Concept

The usage of playlists on music streaming platforms, such as Spotify, has become an effective outlet for artists to be showcased to build their fanbases. But with the over-saturation of artists trying to build their fanbases, many do not know which curators would suit them best promotion.With the trend of music listening gravitating towards these platforms, several music-focused businesses, such as radio stations and music discovery sites, have begun keeping their audience base and relevancy by curating regularly updated playlists of songs, featured in their respective shows, on Spotify. I will be discussing a machine-learning algorithm that pairs songs by independent artists, trying to gain a reputable fanbase ,with Non-Spotify curated playlists that best fit their musical profiles based on Spotify’s organization of musical attributes.

Data Mining

I initially utilized a platform called Chartmetric which provides insights into the top playlists on Spotify.  Upon further investigation, I discovered many of the most popular playlists were used by artists who wanted higher streaming numbers would turn to these playlists and pay for their songs to be featured. Many of these playlists seemed to be streaming bots, and not real people. I decided to explore more consistently established and reputable sources when trying to showcase music to a broader audience.

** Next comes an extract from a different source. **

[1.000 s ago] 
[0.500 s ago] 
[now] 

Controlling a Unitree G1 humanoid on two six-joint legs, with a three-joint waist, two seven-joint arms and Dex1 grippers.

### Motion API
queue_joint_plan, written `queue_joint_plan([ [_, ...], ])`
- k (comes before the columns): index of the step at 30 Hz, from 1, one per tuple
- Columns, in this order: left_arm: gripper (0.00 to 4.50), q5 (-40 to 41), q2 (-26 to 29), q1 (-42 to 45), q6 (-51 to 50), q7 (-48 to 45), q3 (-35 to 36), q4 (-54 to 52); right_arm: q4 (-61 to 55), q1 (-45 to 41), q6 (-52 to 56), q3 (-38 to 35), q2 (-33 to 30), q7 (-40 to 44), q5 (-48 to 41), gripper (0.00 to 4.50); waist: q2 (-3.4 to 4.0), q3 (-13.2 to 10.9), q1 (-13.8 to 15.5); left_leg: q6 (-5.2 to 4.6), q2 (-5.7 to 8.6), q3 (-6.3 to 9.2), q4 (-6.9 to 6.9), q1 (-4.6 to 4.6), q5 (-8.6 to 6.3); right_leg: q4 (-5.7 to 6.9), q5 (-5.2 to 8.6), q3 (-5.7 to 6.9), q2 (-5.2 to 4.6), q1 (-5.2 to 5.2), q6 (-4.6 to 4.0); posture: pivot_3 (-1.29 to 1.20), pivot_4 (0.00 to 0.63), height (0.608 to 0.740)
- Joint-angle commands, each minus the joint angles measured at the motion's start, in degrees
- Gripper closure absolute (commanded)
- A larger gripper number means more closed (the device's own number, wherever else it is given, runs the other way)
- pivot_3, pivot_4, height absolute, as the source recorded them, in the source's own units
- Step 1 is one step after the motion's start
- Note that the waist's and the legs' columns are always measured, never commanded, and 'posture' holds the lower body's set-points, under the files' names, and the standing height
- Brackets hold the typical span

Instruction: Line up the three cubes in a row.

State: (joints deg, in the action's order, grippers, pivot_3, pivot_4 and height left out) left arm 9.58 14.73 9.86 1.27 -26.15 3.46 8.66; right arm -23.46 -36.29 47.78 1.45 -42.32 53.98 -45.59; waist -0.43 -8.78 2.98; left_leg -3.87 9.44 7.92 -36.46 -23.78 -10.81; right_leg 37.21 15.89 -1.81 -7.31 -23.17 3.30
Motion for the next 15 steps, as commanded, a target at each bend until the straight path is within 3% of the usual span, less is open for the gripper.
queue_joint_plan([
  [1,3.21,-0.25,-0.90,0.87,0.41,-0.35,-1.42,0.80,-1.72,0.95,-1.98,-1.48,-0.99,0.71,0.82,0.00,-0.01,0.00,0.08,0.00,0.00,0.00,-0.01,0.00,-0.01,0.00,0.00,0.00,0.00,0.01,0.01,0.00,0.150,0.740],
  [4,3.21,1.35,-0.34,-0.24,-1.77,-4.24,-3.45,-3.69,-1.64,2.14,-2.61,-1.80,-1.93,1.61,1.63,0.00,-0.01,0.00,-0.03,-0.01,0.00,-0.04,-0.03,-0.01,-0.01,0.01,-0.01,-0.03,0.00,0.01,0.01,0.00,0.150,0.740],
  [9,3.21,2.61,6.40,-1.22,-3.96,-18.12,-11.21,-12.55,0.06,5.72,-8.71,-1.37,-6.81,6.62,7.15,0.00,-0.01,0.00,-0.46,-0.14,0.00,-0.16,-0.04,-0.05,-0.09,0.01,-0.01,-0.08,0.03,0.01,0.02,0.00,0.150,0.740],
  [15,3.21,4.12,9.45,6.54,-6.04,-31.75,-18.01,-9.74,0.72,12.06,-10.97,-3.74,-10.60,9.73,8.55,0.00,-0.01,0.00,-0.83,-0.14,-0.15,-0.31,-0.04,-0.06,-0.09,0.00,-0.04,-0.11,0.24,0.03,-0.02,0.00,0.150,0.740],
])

This led me to explore playlists created and curated by popular music stations, music magazines, and similar sources, well known to avid music listeners for the discovery of new releases.

Extraction of Features

The criteria for the playlist I used in my initial dataset consisted of the following: a focus on independent artists, a following of over 20,000, around 100 songs, regularly updated (additions in the past month), and mostly new releases all from the past month. Once the five playlists were chosen, I then processed the playlist in the Spotify Playlist Analyzer, an online tool that extracts data from Spotify playlists using the Spotify Web API and can convert the data into a CSV file. I used the Spotify Playlist Analyzer because I wanted to work with easily accessible data, particularly for playlists that are updated regularly, perhaps even daily. The analyzer extracts the musical attributes calculated by Spotify for various factors in the audio with scores of 1-100. These factors include Happiness, Danceability, Energy, Acoustic-ness, Instrumental-ness, Liveliness, and Speechiness. The analyzer also extracts other musical data such as Tempo, Key, and Length, Genre, and Parent Genre. I extracted unwanted columns and gave each song a label based on their respective playlist.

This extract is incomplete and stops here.